Before either man could respond, Abigail was across the room, kneeling on the floor, picking up a tiny white ball. She held it up in the light. “It’s a pearl.”
Bob was there instantly, and she placed the pearl into his big hands.
“How did the crime scene guys miss this yesterday?” Bob asked.
“We all missed it. We weren’t looking for pearls.”
“The wall,” Owen said.
He didn’t need to explain further. They all recognized it as the same wall that she and Chris had worked on the morning before she was attacked and robbed.
Abigail, still on her knees, leaned into the gutted portion and reached down inside the wall, lowering her arm as far as she could, wiggling her fingers for any more pearls. “That pearl didn’t jump out onto the floor by itself,” she said, touching something soft and dry with her fingers. “Gross.
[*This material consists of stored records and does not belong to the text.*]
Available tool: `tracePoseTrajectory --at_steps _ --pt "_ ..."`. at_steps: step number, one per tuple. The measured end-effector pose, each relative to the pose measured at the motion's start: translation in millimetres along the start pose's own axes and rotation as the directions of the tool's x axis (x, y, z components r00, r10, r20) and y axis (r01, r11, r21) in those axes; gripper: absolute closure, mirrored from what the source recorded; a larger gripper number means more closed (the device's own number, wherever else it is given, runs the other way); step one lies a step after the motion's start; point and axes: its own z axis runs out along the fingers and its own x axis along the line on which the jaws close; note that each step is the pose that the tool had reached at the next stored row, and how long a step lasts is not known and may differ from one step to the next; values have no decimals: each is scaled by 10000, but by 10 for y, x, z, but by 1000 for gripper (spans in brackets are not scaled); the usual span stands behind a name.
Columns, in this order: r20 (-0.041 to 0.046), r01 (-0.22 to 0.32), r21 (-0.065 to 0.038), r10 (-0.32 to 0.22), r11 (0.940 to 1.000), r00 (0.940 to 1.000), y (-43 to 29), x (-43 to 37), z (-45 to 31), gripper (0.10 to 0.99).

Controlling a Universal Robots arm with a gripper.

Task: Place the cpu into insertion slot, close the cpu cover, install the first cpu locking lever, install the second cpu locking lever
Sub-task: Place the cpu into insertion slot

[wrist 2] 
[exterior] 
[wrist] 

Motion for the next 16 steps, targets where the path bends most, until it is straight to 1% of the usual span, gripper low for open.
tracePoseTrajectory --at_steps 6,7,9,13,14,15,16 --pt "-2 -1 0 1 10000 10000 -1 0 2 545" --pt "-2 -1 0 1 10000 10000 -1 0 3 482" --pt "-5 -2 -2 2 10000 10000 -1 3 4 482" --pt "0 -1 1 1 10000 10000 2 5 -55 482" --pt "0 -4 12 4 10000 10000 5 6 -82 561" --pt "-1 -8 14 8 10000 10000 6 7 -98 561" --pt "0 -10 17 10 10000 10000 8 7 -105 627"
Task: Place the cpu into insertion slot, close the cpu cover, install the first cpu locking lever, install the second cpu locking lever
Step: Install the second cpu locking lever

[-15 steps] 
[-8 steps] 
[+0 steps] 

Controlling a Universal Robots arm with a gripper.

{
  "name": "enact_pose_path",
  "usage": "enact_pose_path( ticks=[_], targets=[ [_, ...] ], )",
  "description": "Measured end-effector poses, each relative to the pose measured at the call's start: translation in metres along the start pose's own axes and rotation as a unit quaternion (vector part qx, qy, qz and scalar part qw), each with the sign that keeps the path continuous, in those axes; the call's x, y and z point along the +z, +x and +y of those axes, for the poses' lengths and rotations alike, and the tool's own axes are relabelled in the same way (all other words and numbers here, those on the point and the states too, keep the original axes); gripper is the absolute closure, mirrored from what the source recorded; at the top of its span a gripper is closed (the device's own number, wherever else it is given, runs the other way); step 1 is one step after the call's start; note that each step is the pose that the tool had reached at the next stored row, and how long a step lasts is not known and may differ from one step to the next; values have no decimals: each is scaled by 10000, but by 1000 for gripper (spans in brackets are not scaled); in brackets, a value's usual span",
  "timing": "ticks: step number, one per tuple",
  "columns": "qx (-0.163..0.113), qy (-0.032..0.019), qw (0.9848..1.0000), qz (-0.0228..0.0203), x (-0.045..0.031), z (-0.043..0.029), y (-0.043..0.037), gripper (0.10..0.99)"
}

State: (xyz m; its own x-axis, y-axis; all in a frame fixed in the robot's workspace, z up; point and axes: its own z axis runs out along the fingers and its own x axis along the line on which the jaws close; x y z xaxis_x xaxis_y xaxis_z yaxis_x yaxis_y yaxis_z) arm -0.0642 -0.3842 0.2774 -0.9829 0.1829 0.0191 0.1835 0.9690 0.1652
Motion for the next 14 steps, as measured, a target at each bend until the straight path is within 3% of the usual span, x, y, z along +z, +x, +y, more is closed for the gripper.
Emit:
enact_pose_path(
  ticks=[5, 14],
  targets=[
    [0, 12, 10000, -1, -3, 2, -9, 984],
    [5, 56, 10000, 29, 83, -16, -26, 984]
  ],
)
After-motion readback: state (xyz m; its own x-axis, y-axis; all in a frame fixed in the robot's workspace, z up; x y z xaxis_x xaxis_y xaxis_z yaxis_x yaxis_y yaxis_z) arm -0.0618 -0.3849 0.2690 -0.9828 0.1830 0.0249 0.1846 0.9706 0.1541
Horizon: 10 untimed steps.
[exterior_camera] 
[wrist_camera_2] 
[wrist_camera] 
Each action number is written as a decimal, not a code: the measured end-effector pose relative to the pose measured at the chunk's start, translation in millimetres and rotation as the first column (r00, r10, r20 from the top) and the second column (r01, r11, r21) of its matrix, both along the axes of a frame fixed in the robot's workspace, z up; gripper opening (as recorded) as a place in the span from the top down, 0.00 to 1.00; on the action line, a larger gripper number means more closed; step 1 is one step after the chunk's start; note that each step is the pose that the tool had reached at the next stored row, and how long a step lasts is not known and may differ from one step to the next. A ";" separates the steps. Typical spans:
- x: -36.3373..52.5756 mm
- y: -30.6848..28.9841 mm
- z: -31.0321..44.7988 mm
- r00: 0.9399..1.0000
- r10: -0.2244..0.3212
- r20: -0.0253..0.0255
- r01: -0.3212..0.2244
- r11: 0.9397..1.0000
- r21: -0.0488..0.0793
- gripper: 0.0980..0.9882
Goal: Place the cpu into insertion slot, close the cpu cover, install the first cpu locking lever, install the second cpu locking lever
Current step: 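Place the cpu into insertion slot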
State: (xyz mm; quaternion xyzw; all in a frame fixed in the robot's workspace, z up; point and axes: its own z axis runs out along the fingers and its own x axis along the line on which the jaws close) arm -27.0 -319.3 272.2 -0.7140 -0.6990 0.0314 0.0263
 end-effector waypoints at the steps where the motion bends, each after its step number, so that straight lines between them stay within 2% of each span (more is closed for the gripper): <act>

I think I hit mouse pooh.”
Neither man smiled at her attempt at humor. She dug through a ball of fuzzy gunk of some kind, scraping her already bloodied arm on a two-by-six.
“Let me do that,” Bob said.
“Your arm’s too big. Owen’s, too.”
She scooped up a brown-and-gray heap and dumped it onto the floor.
Another pearl, covered in dust, rolled out.
And, in the middle of the fuzz, Abigail saw her grandmother’s cameo pendant.
She dropped back onto her heels, her arm stinging, her cut leg aching. “My necklace was in the wall all this time. And Mattie-” She took in a breath, calming herself. “That bastard knew.”
Owen lowered a hand to her and helped her to her feet. “That’s what he was after yesterday.”
“He must have used the drywall saw to dig into the wall and hook the necklace.” She pushed a hand through her hair.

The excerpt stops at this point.